● Task
From the first line of the data below, repeat each line exactly until you reach the line with "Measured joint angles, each"; include that line too.

──────────

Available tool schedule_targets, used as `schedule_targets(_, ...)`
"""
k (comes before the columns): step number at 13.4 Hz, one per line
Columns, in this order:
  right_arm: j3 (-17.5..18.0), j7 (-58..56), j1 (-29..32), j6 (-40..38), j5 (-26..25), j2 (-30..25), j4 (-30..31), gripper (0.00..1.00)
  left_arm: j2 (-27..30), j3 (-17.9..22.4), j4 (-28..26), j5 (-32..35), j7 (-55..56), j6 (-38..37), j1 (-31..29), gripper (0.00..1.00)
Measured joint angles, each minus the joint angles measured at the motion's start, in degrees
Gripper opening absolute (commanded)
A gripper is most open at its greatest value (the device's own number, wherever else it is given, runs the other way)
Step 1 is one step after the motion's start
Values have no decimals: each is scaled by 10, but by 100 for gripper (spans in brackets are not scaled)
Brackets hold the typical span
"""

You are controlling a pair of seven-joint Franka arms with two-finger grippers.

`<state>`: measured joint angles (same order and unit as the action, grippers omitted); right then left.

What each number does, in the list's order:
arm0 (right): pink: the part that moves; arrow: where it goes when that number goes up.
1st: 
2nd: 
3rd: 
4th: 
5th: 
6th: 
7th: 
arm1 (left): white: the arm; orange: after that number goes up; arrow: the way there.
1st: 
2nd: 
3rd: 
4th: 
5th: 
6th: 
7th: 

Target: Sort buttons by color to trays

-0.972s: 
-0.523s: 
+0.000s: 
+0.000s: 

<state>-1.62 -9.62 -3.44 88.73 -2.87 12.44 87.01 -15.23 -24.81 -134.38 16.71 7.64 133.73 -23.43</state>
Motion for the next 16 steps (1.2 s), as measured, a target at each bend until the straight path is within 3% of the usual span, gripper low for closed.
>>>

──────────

● Output
Available tool schedule_targets, used as `schedule_targets(_, ...)`
"""
k (comes before the columns): step number at 13.4 Hz, one per line
Columns, in this order:
  right_arm: j3 (-17.5..18.0), j7 (-58..56), j1 (-29..32), j6 (-40..38), j5 (-26..25), j2 (-30..25), j4 (-30..31), gripper (0.00..1.00)
  left_arm: j2 (-27..30), j3 (-17.9..22.4), j4 (-28..26), j5 (-32..35), j7 (-55..56), j6 (-38..37), j1 (-31..29), gripper (0.00..1.00)
Measured joint angles, each minus the joint angles measured at the motion's start, in degrees

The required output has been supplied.